Kata orang, pekerjaan seorang laki-laki lebih berat daripada pekerjaan perempuan. Jika ayah kerja di luar rumah untuk mencari nafkah, maka pekerjaan ibu hanya mengurusi rumah dan anak-anak saja. Sejujurnya, aku tidak setuju dengan anggapan seperti itu. Aku justru merasakan hal yang sebaliknya, bahwa pekerjaan laki-laki sedikit lebih ringan dibandingkan dengan pekerjaan perempuan. Mengapa begitu? Beginilah alasanku:

Menjadi seorang ibu itu tidaklah mudah. Pekerjaannya lebih banyak dari pekerjaan seorang ayah. Sejak bangun pagi, ia sudah disibukkan dengan kegiatan rumah tangganya. Mulai memasak untuk sarapan, ke pasar membeli bahan makanan yang akan digunakan untuk makan siang dan malam, sampai mengurus keperluan anak yang masih bersekolah. Terlebih jika sang anak masih dalam usia balita, semakin terlihat berat saja pekerjaannya.

Hakikat menjadi seorang ibu memanglah harus seperti itu. Harus berjuang menciptakan senyum di bibir putra-putrinya, meski ia sendiri rapuh dan nyaris jatuh. Bagi seorang ibu, kebahagiaannya adalah senyum di bibir anak-anak. Tak ada seorang ibu manapun yang rela melihat anaknya menangis, terlebih menangisi sesuatu yang tidak bisa ibu penuhi. Begitu pula sebaliknya, jika seorang ibu menangis, ia sama sekali tidak akan tega menunjukkan air matanya untuk anak dan suami. Ibu pasti akan selalu menjaga supaya putra putrinya tak menitikkan air mata sepertinya. Ia ingin anaknya selalu merasa bahagia.
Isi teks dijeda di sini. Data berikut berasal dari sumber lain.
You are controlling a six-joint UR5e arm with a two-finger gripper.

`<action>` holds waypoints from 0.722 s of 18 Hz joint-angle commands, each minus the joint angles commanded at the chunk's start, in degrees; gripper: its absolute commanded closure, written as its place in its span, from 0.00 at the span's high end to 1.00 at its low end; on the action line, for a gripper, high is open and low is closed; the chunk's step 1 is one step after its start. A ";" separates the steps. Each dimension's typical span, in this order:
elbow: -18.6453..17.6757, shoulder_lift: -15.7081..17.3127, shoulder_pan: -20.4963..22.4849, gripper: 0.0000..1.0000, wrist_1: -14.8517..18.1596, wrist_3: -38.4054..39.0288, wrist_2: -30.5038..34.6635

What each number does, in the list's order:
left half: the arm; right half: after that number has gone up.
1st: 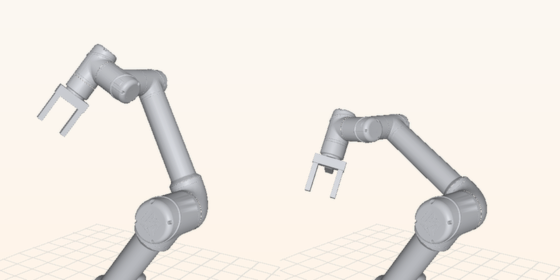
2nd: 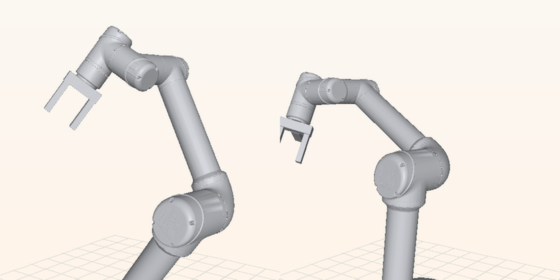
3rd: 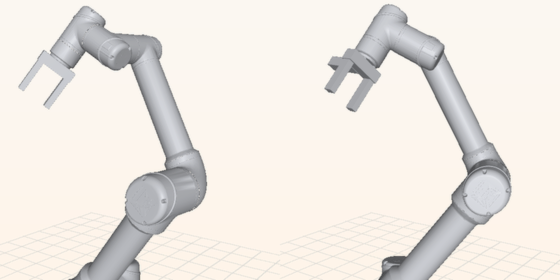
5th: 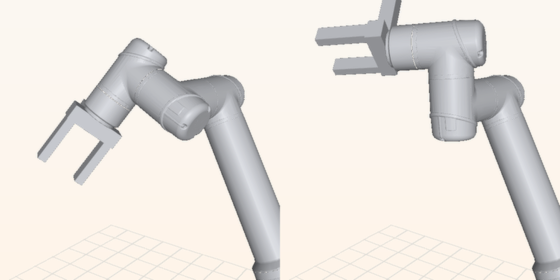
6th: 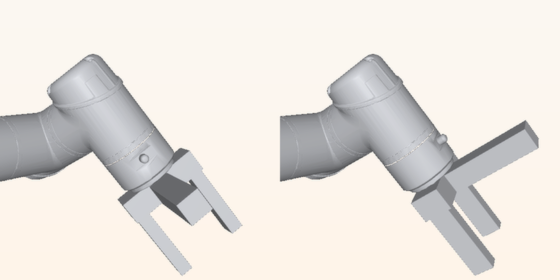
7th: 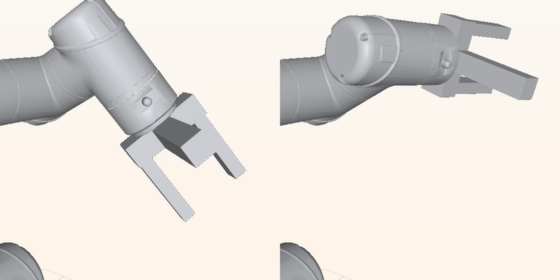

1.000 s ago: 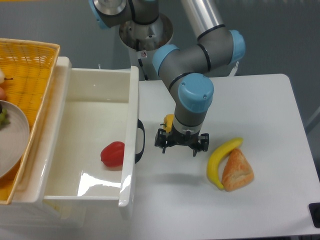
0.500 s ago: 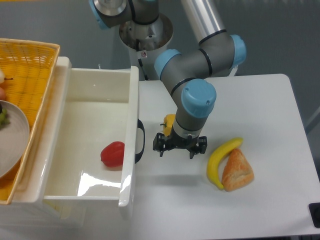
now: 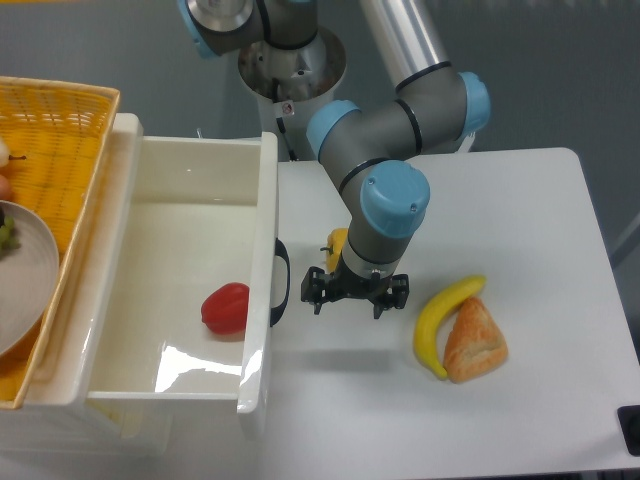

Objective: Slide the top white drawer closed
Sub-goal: 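Move the gripper toward the front face of the open white drawer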

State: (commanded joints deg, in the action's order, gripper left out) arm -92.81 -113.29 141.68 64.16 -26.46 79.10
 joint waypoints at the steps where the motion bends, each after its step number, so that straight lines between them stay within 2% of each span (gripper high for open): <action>1: 0.00 0.00 0.00 1.00 0.09 0.00 0.00; 13: -0.26 -0.09 -1.05 1.00 0.26 0.00 -0.35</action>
State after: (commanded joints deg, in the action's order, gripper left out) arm -93.08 -113.38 140.63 64.42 -26.46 78.75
“Kasih ibu sepanjang jalan, kasih anak sepanjang galah.” itulah pepatah lama yang benar-benar berlaku sampai kapanpun. Berbahagialah bagi kita yang masih memiliki seorang ibu, sebab, selama beliau masih hidup, satu-satunya kasih sayang paling tulus adalah kasih sayang ibu kita. Bahagiakan mereka selama kita mampu membahagiakannya. Sesungguhnya, apa yang kita berikan kepada ibu, tidak akan pernah sebanding dengan jerih payahnya selama ini. Ibuku, adalah malaikatku!

Menjelang senja,
Tanah Garam,
16 September 2015.

***

Tulisan ini dibuat untuk berpartisipasi dalam tantangan Alumni Kampus Fiksi, dengan tema #MenulisIbu.